**What you will do**
Look through the data that follows and work out how many lines contain the string "clear". Nothing but that number should be given.

**Records to process**
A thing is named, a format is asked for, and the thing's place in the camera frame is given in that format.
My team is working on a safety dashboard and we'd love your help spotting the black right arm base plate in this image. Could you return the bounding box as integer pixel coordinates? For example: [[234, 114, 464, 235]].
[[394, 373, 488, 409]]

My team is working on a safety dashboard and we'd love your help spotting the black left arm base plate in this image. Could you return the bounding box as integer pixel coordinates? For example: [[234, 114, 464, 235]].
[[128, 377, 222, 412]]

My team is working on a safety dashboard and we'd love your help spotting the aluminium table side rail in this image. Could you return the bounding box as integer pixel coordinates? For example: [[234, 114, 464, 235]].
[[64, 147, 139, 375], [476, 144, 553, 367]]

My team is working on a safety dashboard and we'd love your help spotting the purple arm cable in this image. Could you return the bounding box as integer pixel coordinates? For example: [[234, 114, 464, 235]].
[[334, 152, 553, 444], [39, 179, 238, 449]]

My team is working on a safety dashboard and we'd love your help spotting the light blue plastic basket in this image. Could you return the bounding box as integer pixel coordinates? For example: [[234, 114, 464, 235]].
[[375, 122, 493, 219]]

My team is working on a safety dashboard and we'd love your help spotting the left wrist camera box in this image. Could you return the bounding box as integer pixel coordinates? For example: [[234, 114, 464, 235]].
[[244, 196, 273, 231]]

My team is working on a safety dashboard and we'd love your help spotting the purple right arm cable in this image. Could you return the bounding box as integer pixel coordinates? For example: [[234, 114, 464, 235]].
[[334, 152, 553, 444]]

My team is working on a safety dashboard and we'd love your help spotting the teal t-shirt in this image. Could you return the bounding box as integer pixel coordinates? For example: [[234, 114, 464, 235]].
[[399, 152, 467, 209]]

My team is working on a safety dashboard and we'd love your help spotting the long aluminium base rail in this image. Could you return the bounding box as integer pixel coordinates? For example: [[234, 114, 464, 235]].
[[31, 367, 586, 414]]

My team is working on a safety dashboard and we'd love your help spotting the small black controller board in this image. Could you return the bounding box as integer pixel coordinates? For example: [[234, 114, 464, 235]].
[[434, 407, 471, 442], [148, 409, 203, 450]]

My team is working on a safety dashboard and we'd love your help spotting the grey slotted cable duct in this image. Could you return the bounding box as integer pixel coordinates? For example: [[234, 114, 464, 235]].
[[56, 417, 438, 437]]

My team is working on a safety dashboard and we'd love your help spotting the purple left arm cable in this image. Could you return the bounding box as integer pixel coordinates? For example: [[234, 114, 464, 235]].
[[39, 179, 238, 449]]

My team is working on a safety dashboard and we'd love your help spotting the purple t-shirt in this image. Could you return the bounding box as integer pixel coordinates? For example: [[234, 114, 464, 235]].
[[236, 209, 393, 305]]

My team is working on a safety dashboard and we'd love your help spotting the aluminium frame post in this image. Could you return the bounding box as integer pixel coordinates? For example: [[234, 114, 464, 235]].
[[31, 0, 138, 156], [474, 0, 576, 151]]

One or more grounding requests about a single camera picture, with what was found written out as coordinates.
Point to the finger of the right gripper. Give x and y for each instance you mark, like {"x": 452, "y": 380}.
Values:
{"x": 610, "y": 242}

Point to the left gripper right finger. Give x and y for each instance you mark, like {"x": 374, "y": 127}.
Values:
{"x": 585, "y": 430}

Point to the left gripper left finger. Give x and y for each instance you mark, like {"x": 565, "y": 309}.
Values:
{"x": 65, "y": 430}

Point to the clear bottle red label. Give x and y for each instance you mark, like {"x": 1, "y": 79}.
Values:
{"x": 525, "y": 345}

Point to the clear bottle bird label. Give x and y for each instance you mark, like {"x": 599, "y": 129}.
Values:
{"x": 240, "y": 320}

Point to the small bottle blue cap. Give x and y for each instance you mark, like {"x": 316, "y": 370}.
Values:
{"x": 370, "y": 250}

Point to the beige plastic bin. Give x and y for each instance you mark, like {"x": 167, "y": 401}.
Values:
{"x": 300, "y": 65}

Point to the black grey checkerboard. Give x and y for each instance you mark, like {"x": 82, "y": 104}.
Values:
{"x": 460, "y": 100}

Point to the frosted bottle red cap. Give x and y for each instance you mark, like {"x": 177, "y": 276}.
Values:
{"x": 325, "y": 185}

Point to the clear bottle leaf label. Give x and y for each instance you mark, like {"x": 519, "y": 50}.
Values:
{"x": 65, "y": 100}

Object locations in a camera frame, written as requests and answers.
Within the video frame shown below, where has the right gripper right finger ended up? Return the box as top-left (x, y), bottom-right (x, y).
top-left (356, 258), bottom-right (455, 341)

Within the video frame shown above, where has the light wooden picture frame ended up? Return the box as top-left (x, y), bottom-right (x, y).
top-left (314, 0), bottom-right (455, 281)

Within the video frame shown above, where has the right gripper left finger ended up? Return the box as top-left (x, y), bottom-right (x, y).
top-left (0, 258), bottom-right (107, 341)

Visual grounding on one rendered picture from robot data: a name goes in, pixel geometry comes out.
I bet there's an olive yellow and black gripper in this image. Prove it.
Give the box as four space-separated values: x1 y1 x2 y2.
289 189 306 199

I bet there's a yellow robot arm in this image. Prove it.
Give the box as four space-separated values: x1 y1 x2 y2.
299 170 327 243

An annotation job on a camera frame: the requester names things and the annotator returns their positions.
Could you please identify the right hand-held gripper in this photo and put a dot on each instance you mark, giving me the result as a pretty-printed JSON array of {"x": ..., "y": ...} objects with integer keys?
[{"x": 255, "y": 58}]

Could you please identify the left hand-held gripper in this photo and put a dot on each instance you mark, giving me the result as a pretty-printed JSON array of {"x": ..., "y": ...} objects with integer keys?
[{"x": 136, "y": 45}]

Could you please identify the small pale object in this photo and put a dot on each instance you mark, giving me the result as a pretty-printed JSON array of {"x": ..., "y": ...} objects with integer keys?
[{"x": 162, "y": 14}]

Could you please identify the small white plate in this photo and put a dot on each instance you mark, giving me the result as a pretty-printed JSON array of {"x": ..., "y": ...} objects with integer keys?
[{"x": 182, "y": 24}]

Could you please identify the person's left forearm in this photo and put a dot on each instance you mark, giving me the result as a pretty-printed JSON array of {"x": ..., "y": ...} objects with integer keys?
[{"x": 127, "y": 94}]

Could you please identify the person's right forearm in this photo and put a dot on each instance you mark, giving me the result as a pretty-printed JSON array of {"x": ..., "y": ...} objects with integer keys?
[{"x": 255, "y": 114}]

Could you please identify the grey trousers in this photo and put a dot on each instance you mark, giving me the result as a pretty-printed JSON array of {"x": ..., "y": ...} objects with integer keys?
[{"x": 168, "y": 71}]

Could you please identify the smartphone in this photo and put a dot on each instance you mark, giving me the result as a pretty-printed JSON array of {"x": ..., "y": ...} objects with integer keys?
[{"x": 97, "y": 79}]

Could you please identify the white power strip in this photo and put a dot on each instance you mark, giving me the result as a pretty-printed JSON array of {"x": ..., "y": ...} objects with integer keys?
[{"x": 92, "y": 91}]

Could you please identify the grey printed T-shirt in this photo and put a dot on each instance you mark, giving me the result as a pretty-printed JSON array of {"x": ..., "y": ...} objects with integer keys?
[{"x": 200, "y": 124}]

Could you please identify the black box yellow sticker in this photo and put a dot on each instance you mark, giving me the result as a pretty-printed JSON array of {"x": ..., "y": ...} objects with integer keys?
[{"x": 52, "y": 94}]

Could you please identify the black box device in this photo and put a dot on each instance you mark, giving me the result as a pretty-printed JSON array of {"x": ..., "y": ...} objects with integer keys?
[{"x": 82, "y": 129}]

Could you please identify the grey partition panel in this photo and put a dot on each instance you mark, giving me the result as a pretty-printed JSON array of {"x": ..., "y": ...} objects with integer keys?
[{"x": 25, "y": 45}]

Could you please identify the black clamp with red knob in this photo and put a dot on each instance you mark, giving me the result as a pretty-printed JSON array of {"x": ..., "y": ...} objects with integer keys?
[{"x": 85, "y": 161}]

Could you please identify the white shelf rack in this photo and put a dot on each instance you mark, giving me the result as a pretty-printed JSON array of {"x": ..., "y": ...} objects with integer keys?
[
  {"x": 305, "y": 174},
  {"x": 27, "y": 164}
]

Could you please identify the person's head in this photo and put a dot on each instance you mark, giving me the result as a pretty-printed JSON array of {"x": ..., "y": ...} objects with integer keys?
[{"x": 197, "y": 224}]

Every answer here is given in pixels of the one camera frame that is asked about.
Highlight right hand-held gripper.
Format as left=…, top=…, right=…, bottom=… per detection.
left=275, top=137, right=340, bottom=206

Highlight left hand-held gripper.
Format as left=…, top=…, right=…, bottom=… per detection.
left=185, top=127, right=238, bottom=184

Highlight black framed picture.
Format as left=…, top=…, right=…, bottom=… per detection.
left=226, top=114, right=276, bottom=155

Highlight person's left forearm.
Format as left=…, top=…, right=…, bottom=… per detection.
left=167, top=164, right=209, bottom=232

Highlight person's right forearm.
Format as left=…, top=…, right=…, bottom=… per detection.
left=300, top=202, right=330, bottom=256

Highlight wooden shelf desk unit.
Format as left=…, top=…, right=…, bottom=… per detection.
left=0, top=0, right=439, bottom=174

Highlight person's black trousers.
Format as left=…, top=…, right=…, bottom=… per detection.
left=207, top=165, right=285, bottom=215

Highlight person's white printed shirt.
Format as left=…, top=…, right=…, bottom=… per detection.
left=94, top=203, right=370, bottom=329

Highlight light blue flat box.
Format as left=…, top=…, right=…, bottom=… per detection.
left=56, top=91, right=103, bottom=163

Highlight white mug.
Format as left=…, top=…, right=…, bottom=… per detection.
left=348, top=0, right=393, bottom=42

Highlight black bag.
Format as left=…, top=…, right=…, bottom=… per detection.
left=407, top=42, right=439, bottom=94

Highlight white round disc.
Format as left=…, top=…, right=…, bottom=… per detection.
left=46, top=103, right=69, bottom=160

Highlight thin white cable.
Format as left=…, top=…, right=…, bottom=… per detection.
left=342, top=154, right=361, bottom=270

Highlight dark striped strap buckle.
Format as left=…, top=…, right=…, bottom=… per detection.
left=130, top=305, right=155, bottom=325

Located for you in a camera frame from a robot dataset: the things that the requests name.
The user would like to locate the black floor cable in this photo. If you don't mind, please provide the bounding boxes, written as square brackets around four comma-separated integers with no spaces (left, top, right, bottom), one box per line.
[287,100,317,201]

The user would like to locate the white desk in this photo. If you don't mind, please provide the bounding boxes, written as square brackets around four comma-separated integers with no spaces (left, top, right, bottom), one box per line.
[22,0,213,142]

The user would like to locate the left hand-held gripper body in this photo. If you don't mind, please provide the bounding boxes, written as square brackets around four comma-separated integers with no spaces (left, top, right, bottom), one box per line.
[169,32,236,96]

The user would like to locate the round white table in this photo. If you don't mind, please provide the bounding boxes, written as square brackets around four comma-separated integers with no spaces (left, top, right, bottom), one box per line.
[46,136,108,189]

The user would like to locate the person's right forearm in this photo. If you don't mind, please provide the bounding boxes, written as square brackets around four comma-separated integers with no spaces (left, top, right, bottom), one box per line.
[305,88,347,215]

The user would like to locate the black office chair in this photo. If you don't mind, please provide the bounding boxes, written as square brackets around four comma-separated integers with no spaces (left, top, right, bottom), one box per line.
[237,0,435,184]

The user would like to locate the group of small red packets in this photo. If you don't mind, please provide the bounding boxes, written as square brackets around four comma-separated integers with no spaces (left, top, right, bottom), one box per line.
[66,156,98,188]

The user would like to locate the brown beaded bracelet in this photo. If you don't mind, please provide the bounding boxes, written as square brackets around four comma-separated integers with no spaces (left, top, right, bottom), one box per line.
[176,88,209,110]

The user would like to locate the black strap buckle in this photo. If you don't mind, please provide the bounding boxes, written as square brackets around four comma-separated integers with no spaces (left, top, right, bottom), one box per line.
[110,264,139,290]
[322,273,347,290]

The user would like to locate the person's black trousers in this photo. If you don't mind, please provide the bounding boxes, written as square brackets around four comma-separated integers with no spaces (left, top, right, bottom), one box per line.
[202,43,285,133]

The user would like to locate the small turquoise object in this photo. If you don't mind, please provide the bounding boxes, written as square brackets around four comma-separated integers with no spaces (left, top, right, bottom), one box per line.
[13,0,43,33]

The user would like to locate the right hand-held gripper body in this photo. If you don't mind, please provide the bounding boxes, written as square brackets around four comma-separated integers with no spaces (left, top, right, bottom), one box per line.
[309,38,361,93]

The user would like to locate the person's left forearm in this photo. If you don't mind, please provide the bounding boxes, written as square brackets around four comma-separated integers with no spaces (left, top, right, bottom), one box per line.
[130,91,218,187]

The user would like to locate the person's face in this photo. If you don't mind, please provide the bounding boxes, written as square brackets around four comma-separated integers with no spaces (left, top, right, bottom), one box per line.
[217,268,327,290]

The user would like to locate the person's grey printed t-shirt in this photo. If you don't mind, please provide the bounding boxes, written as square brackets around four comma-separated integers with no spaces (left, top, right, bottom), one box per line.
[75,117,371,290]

**Exercise response**
3